The funding granted by The Government of British Columbia addresses the needs of at-risk children by helping Big Brothers of Greater Vancouver maintain high program standards, recruit and train urgently needed Volunteer mentors, and maintain the quality of our staff Mentoring Coordinators who oversee and monitor mentoring matches.
The mission of BBGV is to support child and youth development through essential Volunteer-led mentoring programs.
Our traditional Big Brothers Program matches adult male Volunteers with boys aged 7-14 who have limited or no contact with a positive male role model in their lives. Big and Little Brothers spend 2-4 hours each week doing low cost fun activities.
Our innovative Diversity Initiative serves multicultural families in the Big Brothers Program by providing translators to help non-English speaking mothers to communicate with program staff.
Our In-School Mentoring and Teen Mentoring Programs match male and female Volunteers (adults for ISM, high school students for Teen) with elementary school kids.
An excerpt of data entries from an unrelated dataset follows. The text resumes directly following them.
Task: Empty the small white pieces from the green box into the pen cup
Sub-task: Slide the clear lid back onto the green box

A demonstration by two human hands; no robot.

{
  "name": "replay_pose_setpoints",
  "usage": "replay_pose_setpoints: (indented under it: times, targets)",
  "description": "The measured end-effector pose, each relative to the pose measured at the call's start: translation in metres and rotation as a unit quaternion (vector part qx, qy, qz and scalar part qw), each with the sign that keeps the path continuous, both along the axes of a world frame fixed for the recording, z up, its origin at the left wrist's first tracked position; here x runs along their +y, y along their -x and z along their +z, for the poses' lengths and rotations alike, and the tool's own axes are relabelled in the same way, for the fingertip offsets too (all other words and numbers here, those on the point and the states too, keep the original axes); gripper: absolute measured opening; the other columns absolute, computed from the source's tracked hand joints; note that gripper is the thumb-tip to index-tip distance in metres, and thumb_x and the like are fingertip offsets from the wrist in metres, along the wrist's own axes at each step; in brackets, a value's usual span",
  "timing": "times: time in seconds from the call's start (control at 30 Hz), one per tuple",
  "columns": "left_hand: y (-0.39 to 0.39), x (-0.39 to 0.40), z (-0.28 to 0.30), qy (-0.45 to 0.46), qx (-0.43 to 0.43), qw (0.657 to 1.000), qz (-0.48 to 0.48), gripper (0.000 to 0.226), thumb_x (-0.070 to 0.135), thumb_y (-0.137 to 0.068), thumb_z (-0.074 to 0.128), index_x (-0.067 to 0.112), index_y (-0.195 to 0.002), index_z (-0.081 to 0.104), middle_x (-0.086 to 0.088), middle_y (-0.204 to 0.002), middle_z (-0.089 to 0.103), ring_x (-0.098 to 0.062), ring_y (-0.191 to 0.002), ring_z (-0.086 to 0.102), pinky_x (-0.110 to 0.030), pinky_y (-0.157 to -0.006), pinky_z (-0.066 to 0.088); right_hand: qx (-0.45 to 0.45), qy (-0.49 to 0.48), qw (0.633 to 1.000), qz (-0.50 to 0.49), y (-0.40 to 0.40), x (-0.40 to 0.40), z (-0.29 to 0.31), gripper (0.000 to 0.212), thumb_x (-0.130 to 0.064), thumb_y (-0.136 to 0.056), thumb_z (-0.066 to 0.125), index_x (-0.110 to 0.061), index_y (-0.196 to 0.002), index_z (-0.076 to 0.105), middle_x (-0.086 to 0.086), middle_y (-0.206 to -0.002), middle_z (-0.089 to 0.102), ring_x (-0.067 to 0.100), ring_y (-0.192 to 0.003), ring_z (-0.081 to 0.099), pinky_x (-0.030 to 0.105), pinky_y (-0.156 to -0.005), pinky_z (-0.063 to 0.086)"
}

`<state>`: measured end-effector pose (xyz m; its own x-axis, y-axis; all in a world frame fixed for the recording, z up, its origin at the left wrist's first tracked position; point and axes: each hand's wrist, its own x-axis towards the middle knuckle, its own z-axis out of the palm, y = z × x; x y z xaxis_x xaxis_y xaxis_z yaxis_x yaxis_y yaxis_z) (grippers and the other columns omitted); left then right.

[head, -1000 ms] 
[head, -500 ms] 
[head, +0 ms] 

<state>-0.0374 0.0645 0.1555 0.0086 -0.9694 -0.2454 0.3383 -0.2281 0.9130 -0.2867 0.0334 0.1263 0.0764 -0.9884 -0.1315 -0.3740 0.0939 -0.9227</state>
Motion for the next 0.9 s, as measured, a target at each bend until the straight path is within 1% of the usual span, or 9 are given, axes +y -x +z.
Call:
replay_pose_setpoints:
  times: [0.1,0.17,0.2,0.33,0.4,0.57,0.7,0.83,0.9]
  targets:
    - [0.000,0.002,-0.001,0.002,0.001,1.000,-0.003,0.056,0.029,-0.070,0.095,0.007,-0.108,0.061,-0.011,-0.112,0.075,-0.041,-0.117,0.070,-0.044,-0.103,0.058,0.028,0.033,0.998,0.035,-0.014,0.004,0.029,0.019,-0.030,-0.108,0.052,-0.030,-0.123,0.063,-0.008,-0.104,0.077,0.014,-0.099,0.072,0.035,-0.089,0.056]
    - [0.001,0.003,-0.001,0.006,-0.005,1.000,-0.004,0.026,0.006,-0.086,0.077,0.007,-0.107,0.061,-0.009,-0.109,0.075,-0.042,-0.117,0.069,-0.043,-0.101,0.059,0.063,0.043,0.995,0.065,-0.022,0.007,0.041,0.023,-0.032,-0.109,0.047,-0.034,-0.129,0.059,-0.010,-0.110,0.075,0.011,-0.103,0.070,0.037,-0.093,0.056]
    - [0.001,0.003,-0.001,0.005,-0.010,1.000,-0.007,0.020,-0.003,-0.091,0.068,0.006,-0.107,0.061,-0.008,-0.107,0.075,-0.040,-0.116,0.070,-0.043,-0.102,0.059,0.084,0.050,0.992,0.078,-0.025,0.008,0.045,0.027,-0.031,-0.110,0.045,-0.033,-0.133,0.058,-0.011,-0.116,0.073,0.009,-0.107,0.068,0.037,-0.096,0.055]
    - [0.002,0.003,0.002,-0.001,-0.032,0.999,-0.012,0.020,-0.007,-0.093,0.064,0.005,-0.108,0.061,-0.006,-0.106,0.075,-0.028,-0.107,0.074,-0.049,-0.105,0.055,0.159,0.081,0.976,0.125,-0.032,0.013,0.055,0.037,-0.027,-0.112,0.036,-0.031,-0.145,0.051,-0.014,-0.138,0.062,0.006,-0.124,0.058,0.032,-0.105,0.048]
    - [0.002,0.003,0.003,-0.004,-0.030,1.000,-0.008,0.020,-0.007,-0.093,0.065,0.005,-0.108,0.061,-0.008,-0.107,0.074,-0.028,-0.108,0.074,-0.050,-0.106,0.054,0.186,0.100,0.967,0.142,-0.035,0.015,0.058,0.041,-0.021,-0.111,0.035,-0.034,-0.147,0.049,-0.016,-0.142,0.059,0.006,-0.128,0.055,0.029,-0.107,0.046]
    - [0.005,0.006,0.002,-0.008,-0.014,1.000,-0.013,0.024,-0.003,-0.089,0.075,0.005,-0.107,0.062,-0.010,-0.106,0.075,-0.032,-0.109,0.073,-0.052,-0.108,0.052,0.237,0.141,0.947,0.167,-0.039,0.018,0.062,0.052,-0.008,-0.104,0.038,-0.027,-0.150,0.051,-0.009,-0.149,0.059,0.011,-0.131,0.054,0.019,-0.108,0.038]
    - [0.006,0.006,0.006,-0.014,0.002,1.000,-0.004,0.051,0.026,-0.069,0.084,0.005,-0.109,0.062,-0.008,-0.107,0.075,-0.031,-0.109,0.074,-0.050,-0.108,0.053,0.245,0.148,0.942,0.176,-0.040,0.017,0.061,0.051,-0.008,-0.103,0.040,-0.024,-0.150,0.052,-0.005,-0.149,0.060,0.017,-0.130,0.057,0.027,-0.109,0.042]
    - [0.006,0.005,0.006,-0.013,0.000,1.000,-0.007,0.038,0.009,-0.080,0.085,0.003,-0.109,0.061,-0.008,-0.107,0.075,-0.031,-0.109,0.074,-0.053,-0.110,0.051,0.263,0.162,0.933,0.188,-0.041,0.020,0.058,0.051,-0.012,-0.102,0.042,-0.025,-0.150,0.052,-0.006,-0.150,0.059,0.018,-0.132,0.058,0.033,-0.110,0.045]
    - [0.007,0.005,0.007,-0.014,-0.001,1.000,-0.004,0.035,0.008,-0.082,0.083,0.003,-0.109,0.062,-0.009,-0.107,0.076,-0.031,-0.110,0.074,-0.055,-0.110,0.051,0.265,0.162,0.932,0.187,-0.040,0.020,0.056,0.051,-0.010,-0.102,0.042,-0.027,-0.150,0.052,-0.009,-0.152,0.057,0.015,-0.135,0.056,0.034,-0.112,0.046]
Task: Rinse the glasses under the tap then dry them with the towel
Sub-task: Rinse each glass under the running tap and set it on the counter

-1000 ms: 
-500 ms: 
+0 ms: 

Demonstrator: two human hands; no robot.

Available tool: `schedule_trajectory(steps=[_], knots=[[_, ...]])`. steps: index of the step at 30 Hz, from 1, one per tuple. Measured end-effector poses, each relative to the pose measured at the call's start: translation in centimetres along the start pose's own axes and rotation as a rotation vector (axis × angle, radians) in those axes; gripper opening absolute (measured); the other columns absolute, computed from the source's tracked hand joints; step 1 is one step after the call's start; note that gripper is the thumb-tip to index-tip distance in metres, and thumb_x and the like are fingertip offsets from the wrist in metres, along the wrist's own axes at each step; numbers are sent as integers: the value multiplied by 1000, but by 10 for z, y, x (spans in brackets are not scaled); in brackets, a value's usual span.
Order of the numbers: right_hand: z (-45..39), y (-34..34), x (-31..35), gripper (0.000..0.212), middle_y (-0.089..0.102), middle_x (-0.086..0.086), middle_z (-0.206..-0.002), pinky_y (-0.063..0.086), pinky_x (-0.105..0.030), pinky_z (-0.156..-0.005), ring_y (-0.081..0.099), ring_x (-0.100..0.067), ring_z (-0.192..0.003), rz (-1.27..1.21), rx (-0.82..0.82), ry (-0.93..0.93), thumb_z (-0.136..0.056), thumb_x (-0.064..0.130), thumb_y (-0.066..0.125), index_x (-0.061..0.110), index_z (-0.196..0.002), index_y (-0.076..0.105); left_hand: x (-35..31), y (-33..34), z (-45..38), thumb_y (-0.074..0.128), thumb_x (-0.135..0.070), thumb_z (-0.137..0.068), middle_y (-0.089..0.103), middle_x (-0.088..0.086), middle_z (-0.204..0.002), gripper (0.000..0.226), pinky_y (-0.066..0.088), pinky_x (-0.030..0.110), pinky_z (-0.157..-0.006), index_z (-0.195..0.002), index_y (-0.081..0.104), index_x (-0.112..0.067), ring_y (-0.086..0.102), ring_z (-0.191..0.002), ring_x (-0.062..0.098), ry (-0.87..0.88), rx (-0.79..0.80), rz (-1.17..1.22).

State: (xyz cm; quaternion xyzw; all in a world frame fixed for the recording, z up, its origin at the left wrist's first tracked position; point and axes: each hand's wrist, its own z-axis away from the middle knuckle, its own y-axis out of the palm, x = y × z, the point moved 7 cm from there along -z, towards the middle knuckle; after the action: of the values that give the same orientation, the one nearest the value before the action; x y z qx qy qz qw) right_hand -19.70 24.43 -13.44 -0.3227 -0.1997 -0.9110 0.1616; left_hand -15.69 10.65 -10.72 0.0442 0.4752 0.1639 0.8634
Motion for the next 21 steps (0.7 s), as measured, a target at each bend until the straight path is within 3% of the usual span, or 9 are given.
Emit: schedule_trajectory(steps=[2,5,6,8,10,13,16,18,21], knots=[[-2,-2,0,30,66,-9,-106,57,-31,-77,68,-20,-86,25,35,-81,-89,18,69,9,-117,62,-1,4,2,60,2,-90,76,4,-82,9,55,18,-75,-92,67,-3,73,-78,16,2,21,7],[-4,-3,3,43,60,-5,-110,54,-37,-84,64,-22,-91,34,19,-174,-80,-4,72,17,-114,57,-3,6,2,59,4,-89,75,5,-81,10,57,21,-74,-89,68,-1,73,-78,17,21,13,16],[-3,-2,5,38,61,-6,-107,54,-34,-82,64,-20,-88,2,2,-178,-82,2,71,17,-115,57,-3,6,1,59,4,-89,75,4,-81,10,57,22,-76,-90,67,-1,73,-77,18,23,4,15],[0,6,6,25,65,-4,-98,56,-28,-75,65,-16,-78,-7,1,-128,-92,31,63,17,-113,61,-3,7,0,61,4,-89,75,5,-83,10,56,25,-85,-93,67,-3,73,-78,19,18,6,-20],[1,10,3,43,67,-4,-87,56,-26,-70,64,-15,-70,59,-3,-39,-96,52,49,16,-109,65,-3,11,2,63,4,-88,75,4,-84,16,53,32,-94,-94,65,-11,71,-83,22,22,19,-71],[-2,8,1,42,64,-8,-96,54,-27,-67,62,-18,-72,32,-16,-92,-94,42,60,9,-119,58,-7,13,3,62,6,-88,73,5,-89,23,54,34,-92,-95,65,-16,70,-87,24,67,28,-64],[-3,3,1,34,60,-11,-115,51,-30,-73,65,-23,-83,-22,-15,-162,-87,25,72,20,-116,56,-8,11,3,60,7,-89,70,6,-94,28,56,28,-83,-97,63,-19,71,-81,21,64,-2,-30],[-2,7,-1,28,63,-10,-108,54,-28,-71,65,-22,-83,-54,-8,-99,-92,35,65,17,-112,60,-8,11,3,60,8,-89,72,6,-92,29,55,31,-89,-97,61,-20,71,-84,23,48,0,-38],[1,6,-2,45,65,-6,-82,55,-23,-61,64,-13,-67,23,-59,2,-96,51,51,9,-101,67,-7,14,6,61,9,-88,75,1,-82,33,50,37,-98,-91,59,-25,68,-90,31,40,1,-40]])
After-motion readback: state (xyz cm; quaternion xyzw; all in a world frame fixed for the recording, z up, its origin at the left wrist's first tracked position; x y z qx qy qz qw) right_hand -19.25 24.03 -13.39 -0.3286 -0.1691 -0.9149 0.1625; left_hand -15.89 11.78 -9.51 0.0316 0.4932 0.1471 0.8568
Big and Little Buddies spend 1 hour a week on school grounds engaging in one-to-one age-appropriate activities.
Our Go Girls! and Game On! group mentoring programs provide youth with support to make informed choices about healthy eating, exercise, and stress management through group discussions.
Our RedFox Aboriginal program jointly trains Aboriginal youth through the Youth Warriors Program to be leaders and mentors. Then these youth help out in The RedFox community active play programs, which offer youth interactive play sessions that promote healthy lifestyles and physical literacy skills.
BBGV addresses the need for positive role models in the lives of children at-risk due to family structure, income level, and being newly immigrated. In Greater Vancouver, 23.7% of families with children are single parent homes, many female-led. Only 30% of children from single parent homes see their fathers weekly and 15% never do at all. The average single mother with 2 children falls below the poverty line, and just over 12% of single parent families receive income assistance. There are 40,000 new immigrants in British Columbia per year, and 60% of K-12 students speak a different language at home.
We are sincerely grateful for the support we have received from The Government of British Columbia. Their funding takes us one step closer to putting a mentor into the life of every child who needs one.